WHAT IS BEING ASKED -> The listing below should be reproduced precisely, except for its images.

DATA EXCERPT: Begin

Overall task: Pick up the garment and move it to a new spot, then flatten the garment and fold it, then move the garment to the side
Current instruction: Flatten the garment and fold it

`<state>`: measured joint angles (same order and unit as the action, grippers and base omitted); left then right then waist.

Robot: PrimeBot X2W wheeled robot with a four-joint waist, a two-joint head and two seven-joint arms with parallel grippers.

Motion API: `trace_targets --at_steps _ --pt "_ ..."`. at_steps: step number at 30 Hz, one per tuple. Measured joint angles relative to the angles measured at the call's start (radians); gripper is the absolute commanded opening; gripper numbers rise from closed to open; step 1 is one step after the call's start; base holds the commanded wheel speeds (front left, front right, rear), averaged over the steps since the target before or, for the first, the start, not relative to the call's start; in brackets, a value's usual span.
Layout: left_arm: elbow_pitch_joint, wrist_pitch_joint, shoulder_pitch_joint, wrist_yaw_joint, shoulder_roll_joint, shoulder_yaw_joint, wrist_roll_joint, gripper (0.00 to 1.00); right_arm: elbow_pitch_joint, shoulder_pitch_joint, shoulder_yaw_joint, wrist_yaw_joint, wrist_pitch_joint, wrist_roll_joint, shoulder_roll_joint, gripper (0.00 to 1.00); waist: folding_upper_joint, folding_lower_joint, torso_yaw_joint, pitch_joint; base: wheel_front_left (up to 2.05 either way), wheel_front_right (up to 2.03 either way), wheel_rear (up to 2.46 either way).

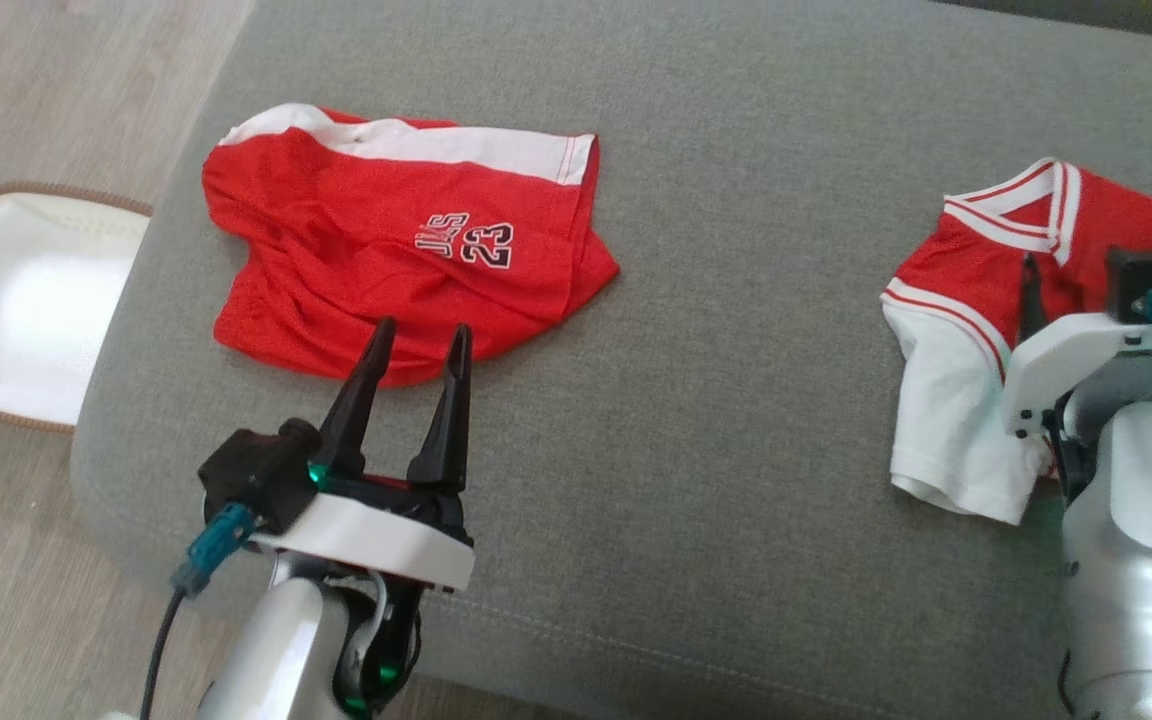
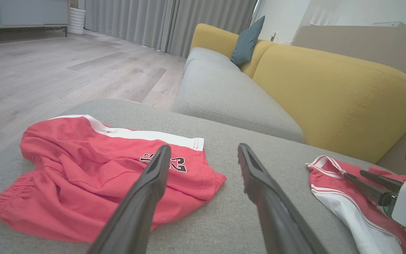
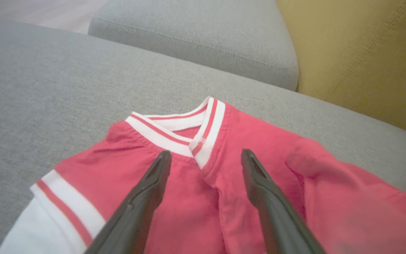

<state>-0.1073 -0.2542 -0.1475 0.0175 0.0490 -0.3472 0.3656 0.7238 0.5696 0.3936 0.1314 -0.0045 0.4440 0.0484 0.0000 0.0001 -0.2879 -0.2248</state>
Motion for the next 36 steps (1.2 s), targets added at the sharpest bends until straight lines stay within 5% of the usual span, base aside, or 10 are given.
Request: trace_targets --at_steps 5,6,8,15,20,29,30,31,32,36 --pt "0.002 0.000 -0.009 0.000 0.000 -0.002 0.006 1.00 0.020 0.029 0.054 0.000 -0.009 0.082 0.000 1.00 0.0000 0.0000 -0.008 -0.020 0.00 0.00 0.00" --pt "0.002 0.000 -0.010 0.000 0.000 -0.004 0.009 1.00 0.025 0.036 0.069 0.000 -0.011 0.095 0.000 0.93 0.0000 0.0000 -0.009 -0.023 0.00 0.00 0.00" --pt "0.002 0.000 -0.013 -0.001 0.000 -0.005 0.009 1.00 0.034 0.049 0.094 0.000 -0.023 0.112 0.000 0.00 0.0000 0.0000 -0.009 -0.028 0.00 0.00 0.00" --pt "0.000 0.000 -0.024 -0.001 -0.001 -0.016 0.011 1.00 0.079 0.097 0.110 0.000 -0.104 0.131 0.001 0.00 0.0000 0.0000 -0.002 -0.027 0.00 0.00 0.00" --pt "-0.001 0.000 -0.025 -0.001 -0.001 -0.026 0.017 1.00 0.151 0.210 -0.005 0.000 -0.199 0.069 0.009 0.00 0.0000 -0.0001 -0.007 -0.019 0.00 0.00 0.00" --pt "-0.002 0.000 -0.025 -0.001 -0.001 -0.034 0.026 1.00 0.228 0.413 -0.134 0.000 -0.204 0.040 0.013 0.00 0.0000 -0.0001 -0.042 -0.021 0.00 0.00 0.00" --pt "-0.002 0.000 -0.025 -0.001 -0.001 -0.034 0.030 1.00 0.238 0.431 -0.134 0.000 -0.196 0.045 0.014 0.15 0.0000 -0.0001 -0.046 -0.022 0.00 0.00 0.00" --pt "-0.002 0.000 -0.025 -0.001 -0.001 -0.034 0.032 1.00 0.250 0.448 -0.133 0.000 -0.178 0.059 0.016 0.15 0.0000 -0.0001 -0.049 -0.024 0.00 0.00 0.00" --pt "-0.002 0.000 -0.025 -0.001 -0.001 -0.034 0.034 1.00 0.264 0.461 -0.133 0.000 -0.159 0.078 0.018 1.00 0.0000 -0.0001 -0.051 -0.025 0.00 0.00 0.00" --pt "-0.005 0.000 -0.025 -0.009 -0.001 -0.031 0.034 1.00 0.325 0.475 -0.134 0.000 -0.135 0.112 0.025 1.00 0.0000 -0.0001 -0.051 -0.022 0.00 0.00 0.00"
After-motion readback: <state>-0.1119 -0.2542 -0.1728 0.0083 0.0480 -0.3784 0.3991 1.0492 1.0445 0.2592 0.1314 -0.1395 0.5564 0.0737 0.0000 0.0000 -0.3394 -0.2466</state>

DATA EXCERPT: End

OUTPUT FOR THIS EXERCISE ->
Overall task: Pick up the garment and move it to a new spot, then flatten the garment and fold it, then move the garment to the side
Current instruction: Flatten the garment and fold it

`<state>`: measured joint angles (same order and unit as the action, grippers and base omitted); left then right then waist.

Robot: PrimeBot X2W wheeled robot with a four-joint waist, a two-joint head and two seven-joint arms with parallel grippers.

Motion API: `trace_targets --at_steps _ --pt "_ ..."`. at_steps: step number at 30 Hz, one per tuple. Measured joint angles relative to the angles measured at the call's start (radians); gripper is the absolute commanded opening; gripper numbers rise from closed to open; step 1 is one step after the call's start; base holds the commanded wheel speeds (front left, front right, rear), averaged over the steps since the target before or, for the first, the start, not relative to the call's start; in brackets, a value's usual span.
Layout: left_arm: elbow_pitch_joint, wrist_pitch_joint, shoulder_pitch_joint, wrist_yaw_joint, shoulder_roll_joint, shoulder_yaw_joint, wrist_roll_joint, gripper (0.00 to 1.00); right_arm: elbow_pitch_joint, shoulder_pitch_joint, shoulder_yaw_joint, wrist_yaw_joint, wrist_pitch_joint, wrist_roll_joint, shoulder_roll_joint, gripper (0.00 to 1.00); waist: folding_upper_joint, folding_lower_joint, torso_yaw_joint, pitch_joint; base: wheel_front_left (up to 2.05 either way), wheel_front_right (up to 2.03 either way), wheel_rear (up to 2.46 either way).


<state>-0.1073 -0.2542 -0.1475 0.0175 0.0490 -0.3472 0.3656 0.7238 0.5696 0.3936 0.1314 -0.0045 0.4440 0.0484 0.0000 0.0001 -0.2879 -0.2248</state>
Motion for the next 36 steps (1.2 s), targets added at the sharpest bends until straight lines stay within 5% of the usual span, base aside, or 10 are given.
Request: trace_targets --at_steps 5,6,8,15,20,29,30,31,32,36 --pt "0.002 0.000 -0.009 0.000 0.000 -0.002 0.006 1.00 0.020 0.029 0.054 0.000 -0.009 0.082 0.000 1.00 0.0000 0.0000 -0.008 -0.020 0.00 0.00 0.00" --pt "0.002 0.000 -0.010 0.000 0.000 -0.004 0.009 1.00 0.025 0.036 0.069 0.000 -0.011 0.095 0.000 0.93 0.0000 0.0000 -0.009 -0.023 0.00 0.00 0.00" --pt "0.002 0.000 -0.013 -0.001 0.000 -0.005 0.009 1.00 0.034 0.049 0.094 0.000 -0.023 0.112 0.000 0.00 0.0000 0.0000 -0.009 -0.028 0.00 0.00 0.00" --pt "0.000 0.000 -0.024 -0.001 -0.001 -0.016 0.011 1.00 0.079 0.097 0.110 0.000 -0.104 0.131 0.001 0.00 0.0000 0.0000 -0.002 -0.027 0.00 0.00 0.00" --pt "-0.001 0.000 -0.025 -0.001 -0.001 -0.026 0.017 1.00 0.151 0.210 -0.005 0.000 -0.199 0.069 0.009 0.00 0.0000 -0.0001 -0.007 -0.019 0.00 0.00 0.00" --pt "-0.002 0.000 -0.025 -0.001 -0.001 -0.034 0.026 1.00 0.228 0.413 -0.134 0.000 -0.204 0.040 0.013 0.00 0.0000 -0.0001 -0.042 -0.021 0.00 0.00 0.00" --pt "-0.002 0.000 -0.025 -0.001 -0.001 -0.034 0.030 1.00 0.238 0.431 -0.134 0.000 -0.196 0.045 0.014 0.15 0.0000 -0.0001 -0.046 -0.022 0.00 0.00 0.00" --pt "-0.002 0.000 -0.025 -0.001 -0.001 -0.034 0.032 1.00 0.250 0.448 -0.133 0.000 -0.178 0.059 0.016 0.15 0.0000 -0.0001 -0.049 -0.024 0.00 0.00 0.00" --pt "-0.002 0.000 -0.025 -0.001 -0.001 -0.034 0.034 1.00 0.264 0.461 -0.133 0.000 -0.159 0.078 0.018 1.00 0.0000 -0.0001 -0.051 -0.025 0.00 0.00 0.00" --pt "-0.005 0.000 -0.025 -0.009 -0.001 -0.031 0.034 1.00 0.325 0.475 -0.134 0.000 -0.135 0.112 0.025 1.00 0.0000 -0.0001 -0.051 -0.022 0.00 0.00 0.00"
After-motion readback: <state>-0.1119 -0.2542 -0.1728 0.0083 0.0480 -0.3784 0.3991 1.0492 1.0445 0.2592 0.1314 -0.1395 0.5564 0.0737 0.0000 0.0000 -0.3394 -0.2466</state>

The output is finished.